● EXERCISE DIRECTIONS: Copy out all lines of the material below in which "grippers" occurs.

'''

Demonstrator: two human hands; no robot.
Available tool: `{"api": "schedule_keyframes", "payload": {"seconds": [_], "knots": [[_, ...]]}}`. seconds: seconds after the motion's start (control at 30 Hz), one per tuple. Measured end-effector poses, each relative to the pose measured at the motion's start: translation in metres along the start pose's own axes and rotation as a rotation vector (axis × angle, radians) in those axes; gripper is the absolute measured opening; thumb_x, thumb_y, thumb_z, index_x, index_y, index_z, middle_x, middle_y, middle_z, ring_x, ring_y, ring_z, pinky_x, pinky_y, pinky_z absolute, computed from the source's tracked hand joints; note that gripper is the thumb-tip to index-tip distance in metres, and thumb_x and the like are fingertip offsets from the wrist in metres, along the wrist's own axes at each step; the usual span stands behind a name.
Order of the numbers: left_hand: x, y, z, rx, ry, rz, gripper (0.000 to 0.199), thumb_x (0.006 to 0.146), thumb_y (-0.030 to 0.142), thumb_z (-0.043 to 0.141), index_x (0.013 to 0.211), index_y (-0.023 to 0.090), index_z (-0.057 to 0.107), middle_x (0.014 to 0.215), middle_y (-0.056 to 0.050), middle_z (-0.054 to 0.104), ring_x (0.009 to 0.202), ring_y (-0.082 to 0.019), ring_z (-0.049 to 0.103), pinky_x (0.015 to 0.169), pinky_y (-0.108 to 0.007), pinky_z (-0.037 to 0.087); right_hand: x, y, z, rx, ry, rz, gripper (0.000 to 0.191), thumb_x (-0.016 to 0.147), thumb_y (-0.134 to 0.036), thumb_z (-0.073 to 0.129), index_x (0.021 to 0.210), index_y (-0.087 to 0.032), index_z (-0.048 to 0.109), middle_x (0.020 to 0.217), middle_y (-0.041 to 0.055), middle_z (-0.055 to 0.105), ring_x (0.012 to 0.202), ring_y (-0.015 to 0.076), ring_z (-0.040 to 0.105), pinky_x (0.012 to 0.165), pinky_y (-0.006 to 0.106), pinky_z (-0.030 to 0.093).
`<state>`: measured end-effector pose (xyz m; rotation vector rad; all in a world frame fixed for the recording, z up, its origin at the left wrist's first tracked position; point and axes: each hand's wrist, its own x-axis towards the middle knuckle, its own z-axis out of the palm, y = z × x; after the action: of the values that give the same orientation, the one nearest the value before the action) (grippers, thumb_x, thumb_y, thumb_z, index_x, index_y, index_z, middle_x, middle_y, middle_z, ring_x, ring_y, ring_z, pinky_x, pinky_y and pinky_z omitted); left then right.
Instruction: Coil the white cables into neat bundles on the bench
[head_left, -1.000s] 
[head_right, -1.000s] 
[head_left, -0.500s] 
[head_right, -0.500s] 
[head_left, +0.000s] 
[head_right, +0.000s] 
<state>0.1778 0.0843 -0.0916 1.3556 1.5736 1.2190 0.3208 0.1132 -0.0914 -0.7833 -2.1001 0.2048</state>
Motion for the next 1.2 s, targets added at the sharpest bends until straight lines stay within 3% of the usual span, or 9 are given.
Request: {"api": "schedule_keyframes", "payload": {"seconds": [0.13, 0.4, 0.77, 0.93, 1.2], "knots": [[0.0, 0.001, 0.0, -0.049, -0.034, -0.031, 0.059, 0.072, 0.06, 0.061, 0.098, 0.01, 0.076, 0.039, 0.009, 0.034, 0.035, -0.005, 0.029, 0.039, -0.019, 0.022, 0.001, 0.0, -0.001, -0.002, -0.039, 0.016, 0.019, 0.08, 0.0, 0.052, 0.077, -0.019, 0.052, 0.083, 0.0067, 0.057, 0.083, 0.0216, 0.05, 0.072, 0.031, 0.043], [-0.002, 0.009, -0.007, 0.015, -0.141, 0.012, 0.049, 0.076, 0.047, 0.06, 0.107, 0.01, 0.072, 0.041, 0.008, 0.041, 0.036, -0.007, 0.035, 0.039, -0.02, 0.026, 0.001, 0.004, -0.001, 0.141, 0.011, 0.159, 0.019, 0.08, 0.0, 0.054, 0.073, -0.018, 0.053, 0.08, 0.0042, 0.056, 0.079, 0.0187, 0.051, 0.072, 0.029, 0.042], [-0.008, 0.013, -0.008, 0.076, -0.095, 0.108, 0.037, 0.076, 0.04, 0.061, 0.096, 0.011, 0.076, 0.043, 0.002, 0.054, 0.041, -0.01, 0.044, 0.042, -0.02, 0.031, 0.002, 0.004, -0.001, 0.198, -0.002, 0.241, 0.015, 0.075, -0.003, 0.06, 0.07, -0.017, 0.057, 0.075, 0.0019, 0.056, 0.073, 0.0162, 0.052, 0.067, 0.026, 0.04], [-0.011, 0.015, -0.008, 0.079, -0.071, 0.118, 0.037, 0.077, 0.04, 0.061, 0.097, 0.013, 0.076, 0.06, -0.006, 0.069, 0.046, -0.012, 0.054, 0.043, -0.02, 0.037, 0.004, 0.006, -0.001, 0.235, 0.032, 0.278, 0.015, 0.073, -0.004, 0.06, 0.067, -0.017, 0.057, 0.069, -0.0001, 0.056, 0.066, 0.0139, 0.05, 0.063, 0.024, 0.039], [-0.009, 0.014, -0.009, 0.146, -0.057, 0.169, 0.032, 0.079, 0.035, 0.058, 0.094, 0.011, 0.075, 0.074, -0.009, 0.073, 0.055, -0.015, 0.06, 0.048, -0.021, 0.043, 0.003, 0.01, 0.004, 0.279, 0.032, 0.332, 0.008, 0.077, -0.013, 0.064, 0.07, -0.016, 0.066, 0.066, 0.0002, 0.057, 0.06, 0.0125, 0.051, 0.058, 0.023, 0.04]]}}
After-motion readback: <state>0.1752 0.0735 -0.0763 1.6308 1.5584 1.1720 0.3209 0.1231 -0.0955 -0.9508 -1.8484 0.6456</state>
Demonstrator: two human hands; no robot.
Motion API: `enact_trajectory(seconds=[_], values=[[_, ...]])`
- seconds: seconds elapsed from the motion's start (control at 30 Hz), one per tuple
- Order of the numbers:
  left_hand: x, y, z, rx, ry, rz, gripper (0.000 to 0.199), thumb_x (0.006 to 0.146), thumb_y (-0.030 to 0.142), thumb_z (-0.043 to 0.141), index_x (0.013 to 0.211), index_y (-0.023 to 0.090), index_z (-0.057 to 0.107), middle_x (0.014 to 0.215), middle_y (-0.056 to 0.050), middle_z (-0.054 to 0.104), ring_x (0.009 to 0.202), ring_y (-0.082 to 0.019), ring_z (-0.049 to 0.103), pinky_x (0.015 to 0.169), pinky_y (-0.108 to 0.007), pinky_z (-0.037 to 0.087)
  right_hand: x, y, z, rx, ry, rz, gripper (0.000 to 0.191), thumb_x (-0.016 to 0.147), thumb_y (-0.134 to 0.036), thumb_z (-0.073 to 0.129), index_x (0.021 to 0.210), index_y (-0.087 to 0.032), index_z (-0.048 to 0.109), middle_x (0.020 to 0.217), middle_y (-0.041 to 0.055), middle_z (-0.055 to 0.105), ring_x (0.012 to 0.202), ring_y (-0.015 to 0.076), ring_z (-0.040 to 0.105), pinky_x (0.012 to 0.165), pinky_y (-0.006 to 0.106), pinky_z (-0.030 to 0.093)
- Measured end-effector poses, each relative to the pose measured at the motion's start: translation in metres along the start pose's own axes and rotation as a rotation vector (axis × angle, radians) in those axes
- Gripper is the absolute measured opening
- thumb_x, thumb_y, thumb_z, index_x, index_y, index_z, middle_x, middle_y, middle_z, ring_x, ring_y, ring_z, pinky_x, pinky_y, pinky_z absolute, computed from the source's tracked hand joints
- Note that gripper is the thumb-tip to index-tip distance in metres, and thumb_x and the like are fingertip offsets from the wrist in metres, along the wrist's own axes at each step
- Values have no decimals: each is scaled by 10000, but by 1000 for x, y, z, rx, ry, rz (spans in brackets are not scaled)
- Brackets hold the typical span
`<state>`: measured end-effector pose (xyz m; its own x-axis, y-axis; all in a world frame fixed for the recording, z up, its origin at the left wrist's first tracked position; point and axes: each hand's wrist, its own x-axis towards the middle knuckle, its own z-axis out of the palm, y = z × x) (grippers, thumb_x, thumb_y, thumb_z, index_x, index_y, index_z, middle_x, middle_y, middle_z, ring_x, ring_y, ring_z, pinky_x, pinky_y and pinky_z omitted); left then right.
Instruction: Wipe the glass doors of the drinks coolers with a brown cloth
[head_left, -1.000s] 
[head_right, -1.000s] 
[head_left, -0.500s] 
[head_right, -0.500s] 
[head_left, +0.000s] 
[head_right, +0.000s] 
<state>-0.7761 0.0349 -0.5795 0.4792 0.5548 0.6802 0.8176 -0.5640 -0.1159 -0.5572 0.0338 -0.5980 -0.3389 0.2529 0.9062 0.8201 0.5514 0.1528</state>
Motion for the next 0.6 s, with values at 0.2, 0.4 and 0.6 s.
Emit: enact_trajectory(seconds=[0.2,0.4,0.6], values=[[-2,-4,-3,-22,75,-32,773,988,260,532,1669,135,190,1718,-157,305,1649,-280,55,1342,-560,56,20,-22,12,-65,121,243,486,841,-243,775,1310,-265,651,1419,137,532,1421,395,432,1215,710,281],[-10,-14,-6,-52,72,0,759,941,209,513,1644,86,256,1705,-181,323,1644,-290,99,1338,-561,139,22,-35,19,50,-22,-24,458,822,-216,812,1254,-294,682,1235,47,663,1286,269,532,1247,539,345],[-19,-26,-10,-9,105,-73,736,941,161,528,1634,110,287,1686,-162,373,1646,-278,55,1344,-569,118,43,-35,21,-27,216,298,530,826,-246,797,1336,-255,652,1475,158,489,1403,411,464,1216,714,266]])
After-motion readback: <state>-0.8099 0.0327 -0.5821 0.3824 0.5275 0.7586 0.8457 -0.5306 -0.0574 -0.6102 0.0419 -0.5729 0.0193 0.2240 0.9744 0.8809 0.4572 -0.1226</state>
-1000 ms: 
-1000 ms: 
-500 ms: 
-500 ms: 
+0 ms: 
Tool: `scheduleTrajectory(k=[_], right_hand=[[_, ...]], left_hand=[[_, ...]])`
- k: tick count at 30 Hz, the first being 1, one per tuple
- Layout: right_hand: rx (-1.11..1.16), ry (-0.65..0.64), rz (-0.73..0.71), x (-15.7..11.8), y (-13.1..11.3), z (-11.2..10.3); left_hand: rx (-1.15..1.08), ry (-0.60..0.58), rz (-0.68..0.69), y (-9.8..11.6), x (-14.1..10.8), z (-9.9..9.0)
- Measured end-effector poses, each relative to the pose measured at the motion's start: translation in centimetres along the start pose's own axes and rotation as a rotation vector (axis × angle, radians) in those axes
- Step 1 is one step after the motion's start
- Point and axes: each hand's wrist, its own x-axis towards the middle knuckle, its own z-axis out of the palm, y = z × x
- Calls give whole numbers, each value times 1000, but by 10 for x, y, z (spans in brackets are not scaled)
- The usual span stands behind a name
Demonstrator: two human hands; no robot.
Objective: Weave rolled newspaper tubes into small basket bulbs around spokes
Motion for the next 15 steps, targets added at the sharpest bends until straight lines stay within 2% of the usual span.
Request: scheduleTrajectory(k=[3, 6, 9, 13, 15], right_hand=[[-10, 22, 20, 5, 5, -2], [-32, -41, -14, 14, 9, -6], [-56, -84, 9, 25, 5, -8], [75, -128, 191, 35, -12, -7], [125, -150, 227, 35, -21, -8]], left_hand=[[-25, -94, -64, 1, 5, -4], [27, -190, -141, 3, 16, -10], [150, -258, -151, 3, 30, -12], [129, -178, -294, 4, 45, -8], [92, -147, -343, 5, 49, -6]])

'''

● ANSWER TO THIS TASK:
`<state>`: measured end-effector pose (xyz m; rotation vector rad; all in a world frame fixed for the recording, z up, its origin at the left wrist's first tracked position; point and axes: each hand's wrist, its own x-axis towards the middle knuckle, its own z-axis out of the palm, y = z × x; after the action: of the values that give the same orientation, the one nearest the value before the action) (grippers, thumb_x, thumb_y, thumb_z, index_x, index_y, index_z, middle_x, middle_y, middle_z, ring_x, ring_y, ring_z, pinky_x, pinky_y and pinky_z omitted); left then right.
`<state>`: measured end-effector pose (xyz m; its own x-axis, y-axis; all in a world frame fixed for the recording, z up, its origin at the left wrist's first tracked position; point and axes: each hand's wrist, its own x-axis towards the middle knuckle, its own z-axis out of the palm, y = z × x) (grippers, thumb_x, thumb_y, thumb_z, index_x, index_y, index_z, middle_x, middle_y, middle_z, ring_x, ring_y, ring_z, pinky_x, pinky_y and pinky_z omitted); left then right.

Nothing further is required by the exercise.